Book Read Free

The Mammoth Book of Best British Crime 9

Page 52

by Maxim Jakubowski


  Sergeant Lumb was chairing the briefing. Not Richard Thornhill, Jill thought; not important enough for him or the Deputy Chief Constable. Lumb was talking about a spate of shoplifting. She began to make notes. Not Richard. Her vision blurred. Her eyes were watering. The smoke was irritating them.

  There was a sound behind her, and a sudden draught of cool air on her neck. Once again, the heads twitched around the table. She did not look round.

  “And then there’s last night’s fatality,” Lumb said, and paused with a sense of occasion to relight his pipe. “Nasty business.” The match went out and there was another pause. “Car went off the Forest road about 11 p.m. Misty night, as you know. He took the Little Russia bend too fast by the look of it. Nasty drop there. Poor chap was dead when we got there.”

  “Who was he?” Fuggle of the Post asked. He glanced at Jill as he spoke – no, not at her, but past her.

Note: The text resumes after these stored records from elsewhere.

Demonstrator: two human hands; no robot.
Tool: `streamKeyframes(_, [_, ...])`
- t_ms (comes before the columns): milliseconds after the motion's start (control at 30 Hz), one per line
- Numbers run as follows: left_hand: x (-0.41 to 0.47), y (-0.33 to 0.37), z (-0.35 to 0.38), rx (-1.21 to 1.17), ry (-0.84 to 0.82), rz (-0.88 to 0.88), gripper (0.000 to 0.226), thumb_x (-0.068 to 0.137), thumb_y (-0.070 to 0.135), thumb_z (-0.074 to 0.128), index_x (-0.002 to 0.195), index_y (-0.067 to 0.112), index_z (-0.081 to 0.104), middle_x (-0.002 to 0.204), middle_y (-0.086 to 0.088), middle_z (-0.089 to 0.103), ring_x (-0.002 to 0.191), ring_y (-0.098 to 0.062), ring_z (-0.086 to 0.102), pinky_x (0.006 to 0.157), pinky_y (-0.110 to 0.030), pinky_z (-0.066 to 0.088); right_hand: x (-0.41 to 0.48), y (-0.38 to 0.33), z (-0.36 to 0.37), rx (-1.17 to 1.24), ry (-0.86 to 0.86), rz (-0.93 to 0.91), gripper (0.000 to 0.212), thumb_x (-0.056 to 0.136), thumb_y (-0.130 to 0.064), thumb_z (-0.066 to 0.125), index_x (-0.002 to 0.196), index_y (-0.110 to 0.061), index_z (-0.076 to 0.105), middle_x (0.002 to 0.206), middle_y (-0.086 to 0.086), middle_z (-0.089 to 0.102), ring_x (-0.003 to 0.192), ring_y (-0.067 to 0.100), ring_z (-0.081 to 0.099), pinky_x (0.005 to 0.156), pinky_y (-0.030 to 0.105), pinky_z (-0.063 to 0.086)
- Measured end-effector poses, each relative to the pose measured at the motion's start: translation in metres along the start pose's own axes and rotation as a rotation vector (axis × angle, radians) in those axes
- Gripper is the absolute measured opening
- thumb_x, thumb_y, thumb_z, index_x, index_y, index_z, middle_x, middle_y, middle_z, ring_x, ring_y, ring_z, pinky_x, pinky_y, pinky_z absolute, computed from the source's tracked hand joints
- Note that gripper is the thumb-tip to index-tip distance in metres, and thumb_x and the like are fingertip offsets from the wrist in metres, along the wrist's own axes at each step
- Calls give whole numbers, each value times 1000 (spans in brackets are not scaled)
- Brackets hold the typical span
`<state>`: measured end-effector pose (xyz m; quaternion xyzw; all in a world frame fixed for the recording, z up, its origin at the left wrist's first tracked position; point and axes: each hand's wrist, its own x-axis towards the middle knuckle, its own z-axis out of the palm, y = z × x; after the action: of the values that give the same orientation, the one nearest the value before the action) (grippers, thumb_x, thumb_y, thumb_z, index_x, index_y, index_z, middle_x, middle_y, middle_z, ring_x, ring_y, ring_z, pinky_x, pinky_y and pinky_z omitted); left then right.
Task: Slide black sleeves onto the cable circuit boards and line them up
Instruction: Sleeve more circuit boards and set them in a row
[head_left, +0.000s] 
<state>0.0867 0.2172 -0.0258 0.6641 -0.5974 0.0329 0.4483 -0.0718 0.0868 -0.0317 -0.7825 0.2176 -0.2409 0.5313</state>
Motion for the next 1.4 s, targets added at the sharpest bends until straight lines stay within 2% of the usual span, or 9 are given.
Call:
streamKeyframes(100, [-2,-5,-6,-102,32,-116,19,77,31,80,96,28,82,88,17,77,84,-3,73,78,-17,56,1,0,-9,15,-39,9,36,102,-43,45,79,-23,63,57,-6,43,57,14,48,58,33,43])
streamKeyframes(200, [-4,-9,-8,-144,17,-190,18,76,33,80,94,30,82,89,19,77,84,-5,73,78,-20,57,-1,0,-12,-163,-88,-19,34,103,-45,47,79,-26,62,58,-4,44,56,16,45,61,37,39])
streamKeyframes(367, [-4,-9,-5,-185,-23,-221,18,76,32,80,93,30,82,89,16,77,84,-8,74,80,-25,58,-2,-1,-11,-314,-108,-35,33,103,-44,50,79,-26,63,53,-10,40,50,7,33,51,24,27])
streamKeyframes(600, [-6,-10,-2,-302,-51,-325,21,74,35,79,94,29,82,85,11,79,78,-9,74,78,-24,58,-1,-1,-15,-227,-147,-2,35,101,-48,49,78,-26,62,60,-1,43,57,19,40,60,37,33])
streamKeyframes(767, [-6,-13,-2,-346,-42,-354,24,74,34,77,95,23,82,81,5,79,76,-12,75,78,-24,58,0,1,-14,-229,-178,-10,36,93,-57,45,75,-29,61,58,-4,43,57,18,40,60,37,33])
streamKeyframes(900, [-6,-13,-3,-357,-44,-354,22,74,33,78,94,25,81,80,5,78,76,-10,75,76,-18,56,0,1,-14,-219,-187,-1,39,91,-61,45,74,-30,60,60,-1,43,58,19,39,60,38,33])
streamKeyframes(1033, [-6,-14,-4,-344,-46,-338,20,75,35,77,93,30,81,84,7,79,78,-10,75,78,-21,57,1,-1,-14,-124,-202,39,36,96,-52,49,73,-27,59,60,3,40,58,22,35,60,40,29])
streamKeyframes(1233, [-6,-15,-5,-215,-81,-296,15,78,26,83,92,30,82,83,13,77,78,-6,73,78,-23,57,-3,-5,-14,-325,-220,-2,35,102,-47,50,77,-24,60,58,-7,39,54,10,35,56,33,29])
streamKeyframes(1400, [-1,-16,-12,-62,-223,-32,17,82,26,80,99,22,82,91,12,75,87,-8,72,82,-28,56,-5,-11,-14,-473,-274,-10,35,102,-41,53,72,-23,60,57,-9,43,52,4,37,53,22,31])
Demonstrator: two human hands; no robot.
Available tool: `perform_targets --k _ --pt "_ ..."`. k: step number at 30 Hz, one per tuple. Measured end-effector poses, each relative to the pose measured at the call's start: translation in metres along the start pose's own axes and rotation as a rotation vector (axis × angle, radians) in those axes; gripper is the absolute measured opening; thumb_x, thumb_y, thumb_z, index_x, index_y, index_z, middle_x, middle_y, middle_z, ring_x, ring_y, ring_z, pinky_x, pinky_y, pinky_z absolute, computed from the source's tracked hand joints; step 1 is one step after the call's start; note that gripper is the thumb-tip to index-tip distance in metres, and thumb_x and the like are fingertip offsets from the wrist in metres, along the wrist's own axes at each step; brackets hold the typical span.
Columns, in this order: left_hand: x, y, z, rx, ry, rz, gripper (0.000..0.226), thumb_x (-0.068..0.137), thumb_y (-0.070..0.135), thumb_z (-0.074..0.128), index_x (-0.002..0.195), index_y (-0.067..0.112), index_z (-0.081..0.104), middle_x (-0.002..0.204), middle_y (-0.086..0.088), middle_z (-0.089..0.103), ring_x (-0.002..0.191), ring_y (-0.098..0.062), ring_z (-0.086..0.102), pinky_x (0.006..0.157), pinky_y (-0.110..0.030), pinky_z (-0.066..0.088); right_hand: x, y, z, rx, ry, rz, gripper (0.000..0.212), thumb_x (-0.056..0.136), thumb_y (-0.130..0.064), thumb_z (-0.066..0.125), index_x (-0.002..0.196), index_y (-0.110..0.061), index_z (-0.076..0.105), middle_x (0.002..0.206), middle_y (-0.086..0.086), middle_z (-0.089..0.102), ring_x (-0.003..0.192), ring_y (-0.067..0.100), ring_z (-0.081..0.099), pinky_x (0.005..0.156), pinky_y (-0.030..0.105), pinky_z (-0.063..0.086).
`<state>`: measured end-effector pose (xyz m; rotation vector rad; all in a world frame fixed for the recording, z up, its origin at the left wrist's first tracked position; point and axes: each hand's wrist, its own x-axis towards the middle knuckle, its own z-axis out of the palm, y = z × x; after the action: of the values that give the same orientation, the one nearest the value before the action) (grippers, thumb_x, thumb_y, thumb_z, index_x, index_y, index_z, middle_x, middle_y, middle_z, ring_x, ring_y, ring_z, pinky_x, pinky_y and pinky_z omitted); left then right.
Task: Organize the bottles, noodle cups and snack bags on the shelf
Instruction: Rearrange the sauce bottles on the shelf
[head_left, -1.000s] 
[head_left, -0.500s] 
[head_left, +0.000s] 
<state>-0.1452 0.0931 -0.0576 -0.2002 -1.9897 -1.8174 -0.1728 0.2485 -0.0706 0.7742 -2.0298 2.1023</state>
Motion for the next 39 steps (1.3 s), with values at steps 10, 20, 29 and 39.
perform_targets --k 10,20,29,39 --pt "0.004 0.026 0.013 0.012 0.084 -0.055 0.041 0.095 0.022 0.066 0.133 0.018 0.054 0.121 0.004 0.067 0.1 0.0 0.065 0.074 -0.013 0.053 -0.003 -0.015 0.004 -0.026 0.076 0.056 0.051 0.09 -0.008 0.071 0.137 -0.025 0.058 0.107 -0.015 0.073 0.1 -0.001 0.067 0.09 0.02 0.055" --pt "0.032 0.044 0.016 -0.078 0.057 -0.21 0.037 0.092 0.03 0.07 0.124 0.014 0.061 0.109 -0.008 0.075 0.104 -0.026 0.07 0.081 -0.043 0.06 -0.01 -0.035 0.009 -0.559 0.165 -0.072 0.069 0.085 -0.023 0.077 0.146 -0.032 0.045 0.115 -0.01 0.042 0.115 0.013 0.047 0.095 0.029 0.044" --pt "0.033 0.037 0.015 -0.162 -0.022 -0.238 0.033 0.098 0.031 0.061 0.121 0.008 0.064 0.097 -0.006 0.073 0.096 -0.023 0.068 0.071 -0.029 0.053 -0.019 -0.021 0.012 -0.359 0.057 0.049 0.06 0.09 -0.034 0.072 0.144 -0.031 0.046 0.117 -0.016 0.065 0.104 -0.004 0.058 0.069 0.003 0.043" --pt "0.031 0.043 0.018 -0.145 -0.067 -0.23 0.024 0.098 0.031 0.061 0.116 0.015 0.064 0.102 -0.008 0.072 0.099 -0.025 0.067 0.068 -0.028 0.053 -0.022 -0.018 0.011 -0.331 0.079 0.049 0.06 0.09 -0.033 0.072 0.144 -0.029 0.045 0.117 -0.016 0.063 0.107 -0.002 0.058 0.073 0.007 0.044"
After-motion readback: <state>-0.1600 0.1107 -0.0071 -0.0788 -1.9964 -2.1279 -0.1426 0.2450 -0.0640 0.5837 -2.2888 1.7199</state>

  “Timothy Wynoll – young chap,” Lumb replied, glancing down at his notes. “He was at university in London. Parents are abroad. Singapore. They’ve been notified by now. His aunt lives up near Ashbridge. It was her car, as a matter of fact.”

  “Isn’t it term-time?” Jill asked, wondering if there was someone behind her, and if so, who. “What was he doing in Lydmouth?”

  “The aunt’s away – on a cruise, lucky for some, eh? – and he promised he’d come down and check the pipes hadn’t frozen after that cold snap. There was a letter from her in his pocket.”

  “These students. All paid for with our taxes. Marvellous.” Fuggle rearranged the phlegm in his throat, making a sound like shingle shifting beneath a retreating wave on the seashore. “Been drinking, had he?”

  “I’m afraid I can’t say, Mr Fuggle.” Lumb sat back in his chair. “No doubt the details will come out at the inquest.”

  Jill raised her hand. “Anyone else involved? Another car?”

  “Not that we know of, Miss Francis.”

  She glanced over her shoulder. Richard Thornhill was in the doorway. He gave her a hint of a smile and retreated. The door closed behind him.

  “Chicken,” she murmured to herself or perhaps to him. “Chicken.”

  Fuggle stared at her with hard, shiny eyes like a pair of boiled sweets.

  * * *

  “The thing is, sir,” PC Porter said, “it was odd. That’s all.”

  “What was?” Thornhill asked.

  “The car, sir. The one in Little Russia.” Porter had waylaid Thornhill on the stairs at police headquarters. He was a very large young man, and he loomed like a mountain of flesh over the Detective Chief Inspector. “Sergeant Lumb sent me out to fetch it with the truck from the garage,” he went on apologetically. “There it was, little Ford Popular, terrible state, windscreen gone. Shame really, couldn’t have been more than a year or two old but it’s only good for scrap. Mind you, could have been worse – he was smoking, look, and the whole thing could have gone up in flames if the petrol had leaked, yes and him too, not that it—”

  “But what was odd?”

  “Sorry, sir. Well, for a start, the car was in first gear.”

  “Damn it, Porter, what’s so odd about that?”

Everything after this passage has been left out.